**TASK TO COMPLETE:**
Return exactly the lines of the records below, starting at the line that contains "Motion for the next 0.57" and ending at the line that contains "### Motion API", with both of those lines kept.

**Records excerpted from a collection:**
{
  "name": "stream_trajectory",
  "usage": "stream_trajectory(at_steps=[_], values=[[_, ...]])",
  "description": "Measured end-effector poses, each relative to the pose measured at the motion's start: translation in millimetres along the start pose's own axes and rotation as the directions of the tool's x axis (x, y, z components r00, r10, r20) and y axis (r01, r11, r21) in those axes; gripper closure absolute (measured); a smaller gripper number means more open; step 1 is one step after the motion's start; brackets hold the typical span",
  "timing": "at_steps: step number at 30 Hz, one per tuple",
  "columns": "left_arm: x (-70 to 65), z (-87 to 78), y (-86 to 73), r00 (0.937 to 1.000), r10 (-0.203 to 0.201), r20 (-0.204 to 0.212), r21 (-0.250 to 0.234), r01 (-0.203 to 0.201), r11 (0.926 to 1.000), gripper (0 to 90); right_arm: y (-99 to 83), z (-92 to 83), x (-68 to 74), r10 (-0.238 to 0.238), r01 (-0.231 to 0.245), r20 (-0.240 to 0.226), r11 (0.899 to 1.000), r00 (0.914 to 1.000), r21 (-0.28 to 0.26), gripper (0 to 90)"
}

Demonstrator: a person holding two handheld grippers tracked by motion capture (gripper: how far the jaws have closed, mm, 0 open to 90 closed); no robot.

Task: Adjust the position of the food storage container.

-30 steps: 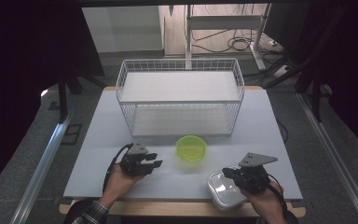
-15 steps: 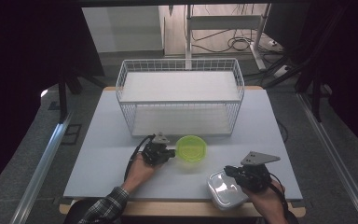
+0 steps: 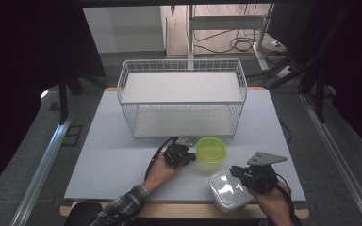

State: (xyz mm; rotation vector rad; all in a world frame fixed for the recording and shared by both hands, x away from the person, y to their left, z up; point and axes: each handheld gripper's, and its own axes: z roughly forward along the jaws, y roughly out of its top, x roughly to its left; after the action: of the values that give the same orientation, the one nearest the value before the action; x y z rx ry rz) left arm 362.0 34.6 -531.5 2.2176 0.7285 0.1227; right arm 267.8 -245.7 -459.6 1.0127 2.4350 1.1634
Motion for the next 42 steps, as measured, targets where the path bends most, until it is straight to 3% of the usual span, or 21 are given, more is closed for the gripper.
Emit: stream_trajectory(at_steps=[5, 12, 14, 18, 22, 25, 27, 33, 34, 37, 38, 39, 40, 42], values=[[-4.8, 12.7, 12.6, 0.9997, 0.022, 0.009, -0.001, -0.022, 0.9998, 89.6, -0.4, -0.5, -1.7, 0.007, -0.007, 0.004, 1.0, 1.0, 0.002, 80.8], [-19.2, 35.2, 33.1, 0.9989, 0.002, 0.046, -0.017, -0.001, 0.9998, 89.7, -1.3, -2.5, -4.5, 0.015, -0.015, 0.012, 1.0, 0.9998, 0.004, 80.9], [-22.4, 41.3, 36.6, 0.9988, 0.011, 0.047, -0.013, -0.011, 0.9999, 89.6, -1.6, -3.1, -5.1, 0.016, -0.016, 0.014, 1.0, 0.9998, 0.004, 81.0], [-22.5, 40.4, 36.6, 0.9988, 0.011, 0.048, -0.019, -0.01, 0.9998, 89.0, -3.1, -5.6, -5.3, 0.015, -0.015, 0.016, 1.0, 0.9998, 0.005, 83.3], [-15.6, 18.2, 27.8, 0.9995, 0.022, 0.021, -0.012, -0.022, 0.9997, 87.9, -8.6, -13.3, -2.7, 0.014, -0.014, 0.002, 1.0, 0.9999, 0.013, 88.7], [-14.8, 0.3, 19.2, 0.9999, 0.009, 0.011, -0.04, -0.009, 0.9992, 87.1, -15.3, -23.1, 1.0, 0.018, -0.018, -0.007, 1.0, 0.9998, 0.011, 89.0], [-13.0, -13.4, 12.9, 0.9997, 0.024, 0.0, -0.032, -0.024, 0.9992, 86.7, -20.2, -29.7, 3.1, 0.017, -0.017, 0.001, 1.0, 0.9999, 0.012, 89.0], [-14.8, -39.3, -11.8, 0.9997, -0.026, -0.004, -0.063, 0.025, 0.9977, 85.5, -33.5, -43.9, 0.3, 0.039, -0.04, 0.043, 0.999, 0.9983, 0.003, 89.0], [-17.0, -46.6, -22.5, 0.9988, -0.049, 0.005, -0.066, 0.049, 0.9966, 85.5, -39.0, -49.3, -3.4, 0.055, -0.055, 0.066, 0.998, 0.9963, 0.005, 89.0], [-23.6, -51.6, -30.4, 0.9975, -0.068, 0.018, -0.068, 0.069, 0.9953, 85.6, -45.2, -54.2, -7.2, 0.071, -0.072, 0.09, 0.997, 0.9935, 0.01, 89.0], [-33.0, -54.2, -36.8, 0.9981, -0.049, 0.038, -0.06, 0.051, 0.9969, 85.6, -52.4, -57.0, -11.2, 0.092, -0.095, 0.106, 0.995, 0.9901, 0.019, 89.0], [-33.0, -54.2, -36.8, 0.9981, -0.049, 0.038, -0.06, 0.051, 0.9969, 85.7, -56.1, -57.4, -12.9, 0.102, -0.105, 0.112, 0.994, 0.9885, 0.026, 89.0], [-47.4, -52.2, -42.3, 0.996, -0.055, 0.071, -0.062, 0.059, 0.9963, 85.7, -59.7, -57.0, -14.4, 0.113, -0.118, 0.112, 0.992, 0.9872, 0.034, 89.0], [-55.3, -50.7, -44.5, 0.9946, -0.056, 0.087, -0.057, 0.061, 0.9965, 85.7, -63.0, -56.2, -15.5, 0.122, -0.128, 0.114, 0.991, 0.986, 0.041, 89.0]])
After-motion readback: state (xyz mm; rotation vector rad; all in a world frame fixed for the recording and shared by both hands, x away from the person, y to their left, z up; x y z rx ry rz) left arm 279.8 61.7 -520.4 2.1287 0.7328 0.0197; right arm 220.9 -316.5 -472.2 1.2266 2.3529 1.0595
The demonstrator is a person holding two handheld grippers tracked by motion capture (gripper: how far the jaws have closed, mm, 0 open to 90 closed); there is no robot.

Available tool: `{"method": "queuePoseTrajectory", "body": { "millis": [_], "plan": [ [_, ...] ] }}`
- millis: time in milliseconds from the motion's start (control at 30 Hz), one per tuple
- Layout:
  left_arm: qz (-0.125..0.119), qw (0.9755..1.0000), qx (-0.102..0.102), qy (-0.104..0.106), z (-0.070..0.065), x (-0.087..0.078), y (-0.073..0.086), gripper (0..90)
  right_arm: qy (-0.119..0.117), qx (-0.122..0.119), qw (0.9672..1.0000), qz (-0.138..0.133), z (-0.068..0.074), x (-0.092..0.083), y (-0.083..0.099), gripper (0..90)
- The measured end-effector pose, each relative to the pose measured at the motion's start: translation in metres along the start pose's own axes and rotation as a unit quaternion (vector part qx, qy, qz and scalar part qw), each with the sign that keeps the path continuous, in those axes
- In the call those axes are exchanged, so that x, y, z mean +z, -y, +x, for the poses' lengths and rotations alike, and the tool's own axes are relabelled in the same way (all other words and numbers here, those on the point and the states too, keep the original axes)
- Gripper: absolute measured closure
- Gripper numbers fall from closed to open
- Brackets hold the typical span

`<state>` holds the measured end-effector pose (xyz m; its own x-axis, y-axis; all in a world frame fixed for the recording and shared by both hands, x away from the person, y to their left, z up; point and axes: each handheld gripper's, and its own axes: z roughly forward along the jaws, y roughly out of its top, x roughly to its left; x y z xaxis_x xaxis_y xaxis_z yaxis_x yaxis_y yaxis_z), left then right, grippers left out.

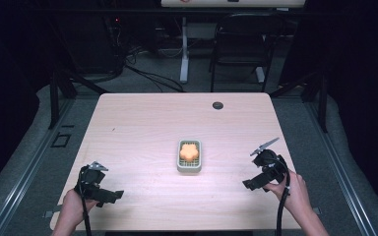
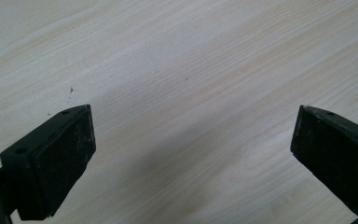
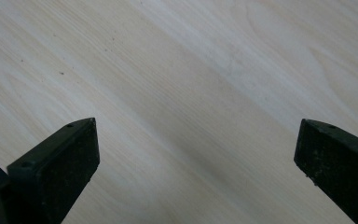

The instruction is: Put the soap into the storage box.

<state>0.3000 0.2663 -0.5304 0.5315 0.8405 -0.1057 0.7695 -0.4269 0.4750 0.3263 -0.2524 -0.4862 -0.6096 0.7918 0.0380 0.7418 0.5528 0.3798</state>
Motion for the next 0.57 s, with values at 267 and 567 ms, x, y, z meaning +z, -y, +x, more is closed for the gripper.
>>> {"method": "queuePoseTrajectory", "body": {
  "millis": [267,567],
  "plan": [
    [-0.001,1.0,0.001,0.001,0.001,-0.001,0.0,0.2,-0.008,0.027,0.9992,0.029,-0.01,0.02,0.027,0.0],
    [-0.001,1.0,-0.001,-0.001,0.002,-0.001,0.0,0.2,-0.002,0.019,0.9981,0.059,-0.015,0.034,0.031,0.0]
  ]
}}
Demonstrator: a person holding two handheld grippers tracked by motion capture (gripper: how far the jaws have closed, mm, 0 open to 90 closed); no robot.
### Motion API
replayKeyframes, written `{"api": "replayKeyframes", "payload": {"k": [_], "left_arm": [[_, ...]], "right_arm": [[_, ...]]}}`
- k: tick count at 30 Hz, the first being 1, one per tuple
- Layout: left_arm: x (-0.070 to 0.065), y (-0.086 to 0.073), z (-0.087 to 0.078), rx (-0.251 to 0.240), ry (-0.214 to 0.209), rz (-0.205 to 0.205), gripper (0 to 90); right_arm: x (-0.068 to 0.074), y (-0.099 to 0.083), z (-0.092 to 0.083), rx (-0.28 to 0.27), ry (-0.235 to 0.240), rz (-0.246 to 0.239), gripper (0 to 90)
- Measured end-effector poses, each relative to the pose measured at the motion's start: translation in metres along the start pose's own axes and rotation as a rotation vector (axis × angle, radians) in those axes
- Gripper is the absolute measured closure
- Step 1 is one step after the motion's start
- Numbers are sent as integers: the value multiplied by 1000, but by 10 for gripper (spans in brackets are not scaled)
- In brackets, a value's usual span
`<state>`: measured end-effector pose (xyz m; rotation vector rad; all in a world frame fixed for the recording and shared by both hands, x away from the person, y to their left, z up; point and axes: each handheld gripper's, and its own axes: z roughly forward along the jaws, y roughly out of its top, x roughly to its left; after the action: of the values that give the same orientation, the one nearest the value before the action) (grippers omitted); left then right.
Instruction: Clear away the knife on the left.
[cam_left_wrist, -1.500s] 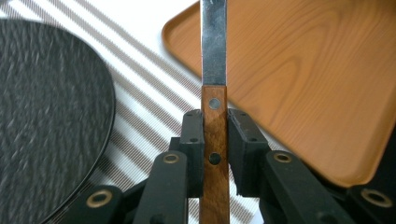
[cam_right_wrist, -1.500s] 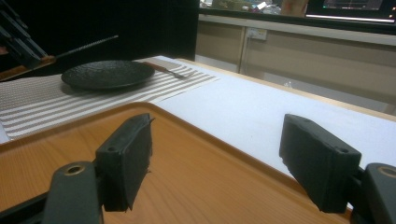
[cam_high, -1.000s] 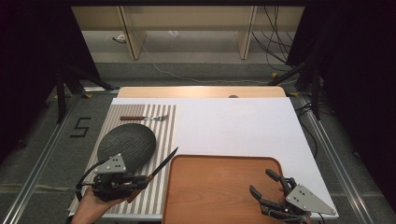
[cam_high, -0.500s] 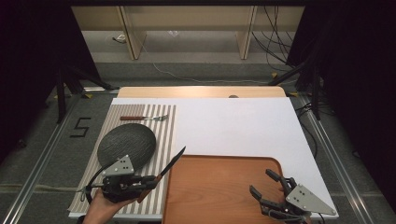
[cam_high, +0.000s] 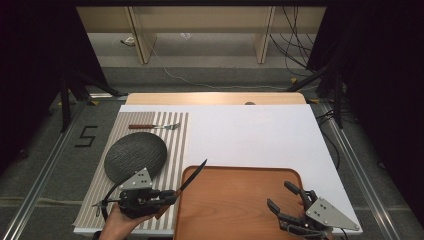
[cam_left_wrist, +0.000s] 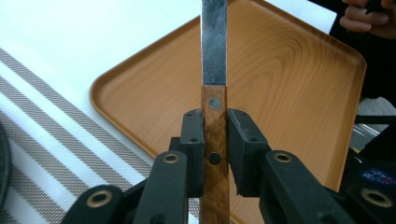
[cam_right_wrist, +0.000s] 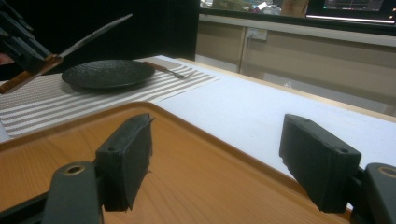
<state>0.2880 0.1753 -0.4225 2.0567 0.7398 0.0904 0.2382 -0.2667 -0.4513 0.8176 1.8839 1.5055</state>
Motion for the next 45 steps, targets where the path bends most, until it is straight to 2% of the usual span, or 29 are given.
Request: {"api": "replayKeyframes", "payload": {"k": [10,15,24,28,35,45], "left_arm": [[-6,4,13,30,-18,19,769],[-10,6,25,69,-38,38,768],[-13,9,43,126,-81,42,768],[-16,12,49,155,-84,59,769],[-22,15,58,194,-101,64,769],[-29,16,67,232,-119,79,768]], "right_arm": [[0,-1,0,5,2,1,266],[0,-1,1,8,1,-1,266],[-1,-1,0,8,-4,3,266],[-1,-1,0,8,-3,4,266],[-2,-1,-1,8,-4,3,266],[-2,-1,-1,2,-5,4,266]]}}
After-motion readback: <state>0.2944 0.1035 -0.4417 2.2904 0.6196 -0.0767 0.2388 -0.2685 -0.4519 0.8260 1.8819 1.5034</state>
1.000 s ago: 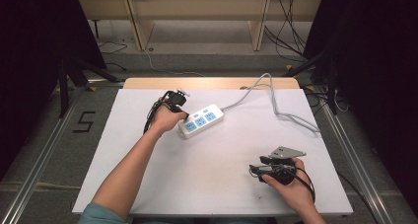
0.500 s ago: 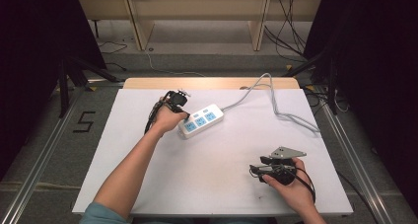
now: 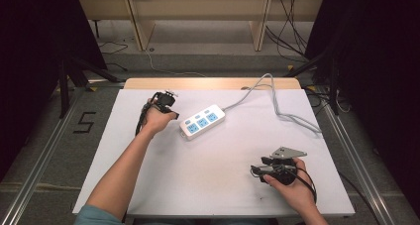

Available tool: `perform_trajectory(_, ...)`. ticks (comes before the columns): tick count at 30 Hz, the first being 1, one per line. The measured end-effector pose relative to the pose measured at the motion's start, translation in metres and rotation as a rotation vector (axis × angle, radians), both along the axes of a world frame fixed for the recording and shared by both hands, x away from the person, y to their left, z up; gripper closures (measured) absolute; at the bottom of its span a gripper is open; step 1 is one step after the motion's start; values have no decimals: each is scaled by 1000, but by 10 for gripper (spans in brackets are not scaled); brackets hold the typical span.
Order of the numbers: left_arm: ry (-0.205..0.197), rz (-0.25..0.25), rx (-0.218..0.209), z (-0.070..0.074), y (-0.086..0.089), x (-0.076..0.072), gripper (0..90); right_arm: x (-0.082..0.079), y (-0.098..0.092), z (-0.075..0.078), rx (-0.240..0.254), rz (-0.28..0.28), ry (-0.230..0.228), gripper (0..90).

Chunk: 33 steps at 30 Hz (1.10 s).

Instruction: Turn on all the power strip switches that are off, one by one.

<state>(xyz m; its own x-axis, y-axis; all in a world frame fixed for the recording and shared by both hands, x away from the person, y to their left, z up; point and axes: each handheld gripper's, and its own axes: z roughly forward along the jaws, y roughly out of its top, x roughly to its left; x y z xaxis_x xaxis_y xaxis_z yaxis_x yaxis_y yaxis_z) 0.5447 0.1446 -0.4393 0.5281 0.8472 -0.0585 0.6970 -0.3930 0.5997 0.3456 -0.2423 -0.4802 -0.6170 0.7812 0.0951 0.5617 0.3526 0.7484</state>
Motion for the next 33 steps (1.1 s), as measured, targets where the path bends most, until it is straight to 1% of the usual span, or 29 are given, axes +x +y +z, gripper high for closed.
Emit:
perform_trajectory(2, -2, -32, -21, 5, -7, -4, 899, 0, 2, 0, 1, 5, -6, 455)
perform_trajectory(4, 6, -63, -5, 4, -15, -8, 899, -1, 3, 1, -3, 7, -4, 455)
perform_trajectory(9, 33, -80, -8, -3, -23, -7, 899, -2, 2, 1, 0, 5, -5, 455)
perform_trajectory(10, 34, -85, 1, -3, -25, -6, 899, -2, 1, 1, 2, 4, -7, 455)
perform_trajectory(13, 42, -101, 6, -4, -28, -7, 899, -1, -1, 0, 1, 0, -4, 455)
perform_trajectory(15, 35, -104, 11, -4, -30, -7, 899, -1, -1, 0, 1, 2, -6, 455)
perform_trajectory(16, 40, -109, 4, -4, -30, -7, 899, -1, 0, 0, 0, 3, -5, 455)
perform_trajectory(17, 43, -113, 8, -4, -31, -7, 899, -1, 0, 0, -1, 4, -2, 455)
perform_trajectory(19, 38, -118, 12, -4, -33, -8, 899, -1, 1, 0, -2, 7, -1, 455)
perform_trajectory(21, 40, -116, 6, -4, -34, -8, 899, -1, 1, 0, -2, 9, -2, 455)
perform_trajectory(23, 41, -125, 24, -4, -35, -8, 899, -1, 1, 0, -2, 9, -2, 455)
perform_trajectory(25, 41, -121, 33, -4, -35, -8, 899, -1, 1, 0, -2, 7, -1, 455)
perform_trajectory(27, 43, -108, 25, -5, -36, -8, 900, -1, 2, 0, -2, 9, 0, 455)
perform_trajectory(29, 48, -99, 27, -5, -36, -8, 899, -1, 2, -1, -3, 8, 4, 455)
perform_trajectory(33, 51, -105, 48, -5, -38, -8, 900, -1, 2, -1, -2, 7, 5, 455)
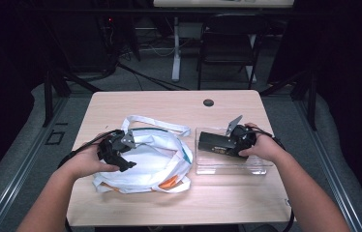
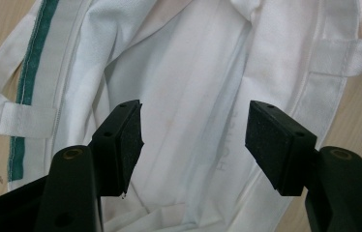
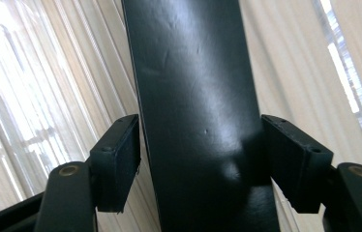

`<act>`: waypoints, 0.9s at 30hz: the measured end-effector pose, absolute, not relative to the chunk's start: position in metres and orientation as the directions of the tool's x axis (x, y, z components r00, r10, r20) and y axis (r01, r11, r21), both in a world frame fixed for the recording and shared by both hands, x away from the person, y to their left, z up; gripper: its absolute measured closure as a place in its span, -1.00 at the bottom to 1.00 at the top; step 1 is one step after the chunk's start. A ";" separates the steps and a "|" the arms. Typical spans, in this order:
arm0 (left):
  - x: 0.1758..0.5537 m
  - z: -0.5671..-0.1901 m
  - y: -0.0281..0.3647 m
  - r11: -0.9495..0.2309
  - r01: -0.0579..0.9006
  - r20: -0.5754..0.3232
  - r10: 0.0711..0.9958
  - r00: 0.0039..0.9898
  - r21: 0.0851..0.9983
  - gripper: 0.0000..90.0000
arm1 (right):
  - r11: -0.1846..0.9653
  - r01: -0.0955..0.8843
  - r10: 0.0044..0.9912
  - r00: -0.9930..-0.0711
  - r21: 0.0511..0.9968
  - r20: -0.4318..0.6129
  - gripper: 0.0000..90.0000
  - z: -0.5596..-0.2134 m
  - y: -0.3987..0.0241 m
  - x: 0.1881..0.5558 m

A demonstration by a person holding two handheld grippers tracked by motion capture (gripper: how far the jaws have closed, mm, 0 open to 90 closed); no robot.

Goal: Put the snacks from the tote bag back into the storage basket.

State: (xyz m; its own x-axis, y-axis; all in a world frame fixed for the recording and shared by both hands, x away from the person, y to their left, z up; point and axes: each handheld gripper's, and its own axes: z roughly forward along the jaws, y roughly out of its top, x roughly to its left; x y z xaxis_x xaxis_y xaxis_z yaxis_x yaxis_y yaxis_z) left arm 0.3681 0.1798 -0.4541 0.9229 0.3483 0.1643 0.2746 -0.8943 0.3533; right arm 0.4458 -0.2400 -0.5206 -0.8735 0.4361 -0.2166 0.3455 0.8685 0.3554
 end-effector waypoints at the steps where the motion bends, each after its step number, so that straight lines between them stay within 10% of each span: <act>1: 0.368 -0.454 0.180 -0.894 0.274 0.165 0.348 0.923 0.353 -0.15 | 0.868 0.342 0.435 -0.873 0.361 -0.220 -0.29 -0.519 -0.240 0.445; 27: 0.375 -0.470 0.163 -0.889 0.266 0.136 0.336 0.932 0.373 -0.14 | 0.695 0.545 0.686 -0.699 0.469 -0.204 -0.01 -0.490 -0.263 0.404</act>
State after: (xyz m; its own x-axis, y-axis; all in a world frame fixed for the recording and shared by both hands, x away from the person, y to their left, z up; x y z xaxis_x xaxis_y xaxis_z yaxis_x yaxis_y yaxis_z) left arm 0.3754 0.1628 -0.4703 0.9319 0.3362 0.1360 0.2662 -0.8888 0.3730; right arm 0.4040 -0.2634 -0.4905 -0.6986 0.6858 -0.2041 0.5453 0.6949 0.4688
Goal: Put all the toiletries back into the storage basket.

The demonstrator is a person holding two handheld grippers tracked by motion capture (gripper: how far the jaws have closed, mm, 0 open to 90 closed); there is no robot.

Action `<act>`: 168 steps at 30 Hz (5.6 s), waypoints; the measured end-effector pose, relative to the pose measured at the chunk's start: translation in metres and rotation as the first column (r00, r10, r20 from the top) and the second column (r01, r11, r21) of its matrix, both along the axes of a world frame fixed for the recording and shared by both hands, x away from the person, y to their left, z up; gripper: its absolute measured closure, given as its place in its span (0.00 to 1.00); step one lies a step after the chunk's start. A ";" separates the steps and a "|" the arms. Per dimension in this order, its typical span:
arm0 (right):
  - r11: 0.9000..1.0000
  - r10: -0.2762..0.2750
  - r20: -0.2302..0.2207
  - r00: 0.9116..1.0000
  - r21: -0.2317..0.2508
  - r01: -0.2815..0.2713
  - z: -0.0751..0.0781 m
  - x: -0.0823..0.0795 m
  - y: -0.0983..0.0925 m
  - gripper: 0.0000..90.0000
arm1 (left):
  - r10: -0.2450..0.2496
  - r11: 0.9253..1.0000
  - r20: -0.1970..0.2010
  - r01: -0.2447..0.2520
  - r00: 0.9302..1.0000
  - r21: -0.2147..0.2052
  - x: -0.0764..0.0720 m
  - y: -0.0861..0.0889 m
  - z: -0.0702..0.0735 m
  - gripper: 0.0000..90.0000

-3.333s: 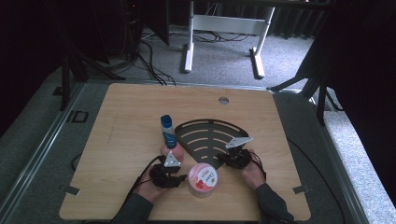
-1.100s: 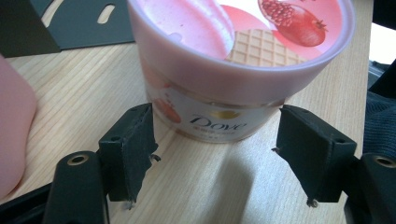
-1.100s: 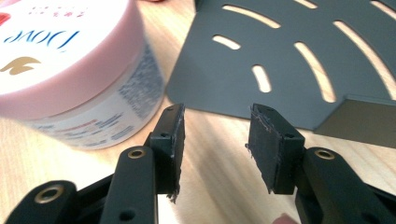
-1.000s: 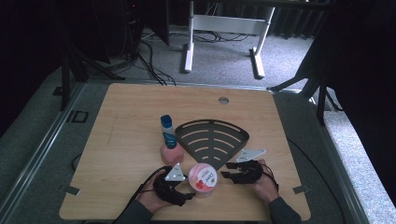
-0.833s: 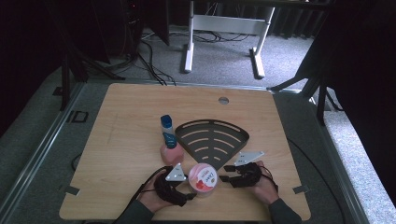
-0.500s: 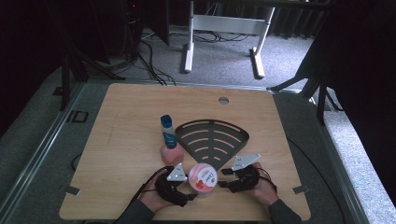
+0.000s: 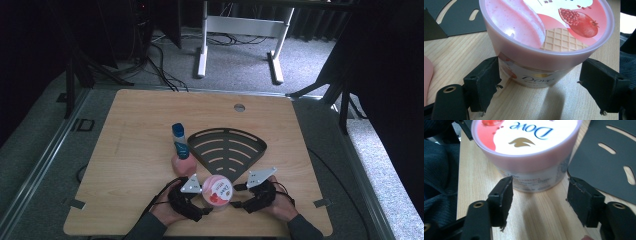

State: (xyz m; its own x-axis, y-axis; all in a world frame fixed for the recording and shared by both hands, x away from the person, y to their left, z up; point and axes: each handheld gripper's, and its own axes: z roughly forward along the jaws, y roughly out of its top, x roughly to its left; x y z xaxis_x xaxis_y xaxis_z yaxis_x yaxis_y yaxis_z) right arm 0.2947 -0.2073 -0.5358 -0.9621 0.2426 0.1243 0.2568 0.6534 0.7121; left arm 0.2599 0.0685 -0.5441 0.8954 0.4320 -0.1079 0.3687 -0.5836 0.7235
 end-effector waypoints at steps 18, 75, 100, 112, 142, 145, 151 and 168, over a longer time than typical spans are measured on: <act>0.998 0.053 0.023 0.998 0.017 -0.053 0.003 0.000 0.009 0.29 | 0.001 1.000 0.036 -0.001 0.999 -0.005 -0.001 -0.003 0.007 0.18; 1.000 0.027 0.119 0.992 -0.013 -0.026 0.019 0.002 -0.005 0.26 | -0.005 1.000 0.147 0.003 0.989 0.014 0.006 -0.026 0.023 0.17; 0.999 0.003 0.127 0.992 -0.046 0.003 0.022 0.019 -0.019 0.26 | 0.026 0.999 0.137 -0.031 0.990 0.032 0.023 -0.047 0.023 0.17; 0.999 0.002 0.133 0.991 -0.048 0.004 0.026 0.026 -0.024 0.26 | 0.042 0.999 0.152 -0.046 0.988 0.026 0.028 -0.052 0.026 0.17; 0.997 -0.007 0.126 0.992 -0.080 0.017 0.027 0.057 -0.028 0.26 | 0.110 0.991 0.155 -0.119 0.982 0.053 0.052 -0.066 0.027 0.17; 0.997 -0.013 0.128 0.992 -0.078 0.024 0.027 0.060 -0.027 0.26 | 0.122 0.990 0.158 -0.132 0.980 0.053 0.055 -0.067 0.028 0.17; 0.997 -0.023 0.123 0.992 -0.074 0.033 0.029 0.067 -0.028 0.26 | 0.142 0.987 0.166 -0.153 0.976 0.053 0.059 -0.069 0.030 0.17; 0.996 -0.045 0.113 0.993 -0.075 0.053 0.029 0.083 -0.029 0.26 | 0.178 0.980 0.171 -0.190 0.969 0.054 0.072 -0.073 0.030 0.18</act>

**RESPONSE FOR THIS EXERCISE:**
Motion for the next 0.57 s, with values at 267 and 567 ms, x, y, z meaning +z, -y, +x, more is closed for the gripper.
>>> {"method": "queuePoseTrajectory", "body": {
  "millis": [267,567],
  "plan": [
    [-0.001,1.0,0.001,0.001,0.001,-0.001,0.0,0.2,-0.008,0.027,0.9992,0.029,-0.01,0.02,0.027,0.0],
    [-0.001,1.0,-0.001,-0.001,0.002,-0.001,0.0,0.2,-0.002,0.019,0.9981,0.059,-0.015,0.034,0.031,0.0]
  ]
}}
Demonstrator: a person holding two handheld grippers tracked by motion capture (gripper: how far the jaws have closed, mm, 0 open to 90 closed); no robot.
### Motion API

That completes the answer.